Description of the task: Restate word for word the span that opens with the line containing "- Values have" and closes with the final line of the data; give only those lines.
□ □ □
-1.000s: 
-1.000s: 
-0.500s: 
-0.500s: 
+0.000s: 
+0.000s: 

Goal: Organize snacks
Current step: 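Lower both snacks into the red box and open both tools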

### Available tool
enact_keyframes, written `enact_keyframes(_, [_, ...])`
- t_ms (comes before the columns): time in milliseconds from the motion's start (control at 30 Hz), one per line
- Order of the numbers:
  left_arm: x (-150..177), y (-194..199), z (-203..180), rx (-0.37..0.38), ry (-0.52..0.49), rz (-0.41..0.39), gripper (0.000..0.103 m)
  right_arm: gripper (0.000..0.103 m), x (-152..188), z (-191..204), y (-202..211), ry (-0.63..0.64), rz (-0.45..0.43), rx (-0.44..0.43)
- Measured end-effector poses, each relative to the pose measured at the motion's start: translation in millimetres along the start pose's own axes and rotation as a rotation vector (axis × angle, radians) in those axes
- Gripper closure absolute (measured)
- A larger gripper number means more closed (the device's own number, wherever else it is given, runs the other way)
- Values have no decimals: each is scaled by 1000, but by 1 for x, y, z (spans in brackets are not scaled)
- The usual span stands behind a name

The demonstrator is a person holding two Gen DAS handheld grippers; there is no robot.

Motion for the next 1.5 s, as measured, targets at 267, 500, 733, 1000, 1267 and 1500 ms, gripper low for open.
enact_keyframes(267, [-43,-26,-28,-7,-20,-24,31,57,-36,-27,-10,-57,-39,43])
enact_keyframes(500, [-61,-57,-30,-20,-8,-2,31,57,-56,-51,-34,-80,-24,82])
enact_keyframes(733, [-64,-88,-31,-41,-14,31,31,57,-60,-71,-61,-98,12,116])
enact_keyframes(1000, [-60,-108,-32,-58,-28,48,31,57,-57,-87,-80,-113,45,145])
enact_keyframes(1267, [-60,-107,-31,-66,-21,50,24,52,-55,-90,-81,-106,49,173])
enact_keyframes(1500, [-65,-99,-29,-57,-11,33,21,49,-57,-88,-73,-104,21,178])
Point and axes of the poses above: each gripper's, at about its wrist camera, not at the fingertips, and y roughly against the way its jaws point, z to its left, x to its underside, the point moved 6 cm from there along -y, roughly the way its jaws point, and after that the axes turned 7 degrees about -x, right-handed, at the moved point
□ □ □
Exercise solution:
- Values have no decimals: each is scaled by 1000, but by 1 for x, y, z (spans in brackets are not scaled)
- The usual span stands behind a name

The demonstrator is a person holding two Gen DAS handheld grippers; there is no robot.

Motion for the next 1.5 s, as measured, targets at 267, 500, 733, 1000, 1267 and 1500 ms, gripper low for open.
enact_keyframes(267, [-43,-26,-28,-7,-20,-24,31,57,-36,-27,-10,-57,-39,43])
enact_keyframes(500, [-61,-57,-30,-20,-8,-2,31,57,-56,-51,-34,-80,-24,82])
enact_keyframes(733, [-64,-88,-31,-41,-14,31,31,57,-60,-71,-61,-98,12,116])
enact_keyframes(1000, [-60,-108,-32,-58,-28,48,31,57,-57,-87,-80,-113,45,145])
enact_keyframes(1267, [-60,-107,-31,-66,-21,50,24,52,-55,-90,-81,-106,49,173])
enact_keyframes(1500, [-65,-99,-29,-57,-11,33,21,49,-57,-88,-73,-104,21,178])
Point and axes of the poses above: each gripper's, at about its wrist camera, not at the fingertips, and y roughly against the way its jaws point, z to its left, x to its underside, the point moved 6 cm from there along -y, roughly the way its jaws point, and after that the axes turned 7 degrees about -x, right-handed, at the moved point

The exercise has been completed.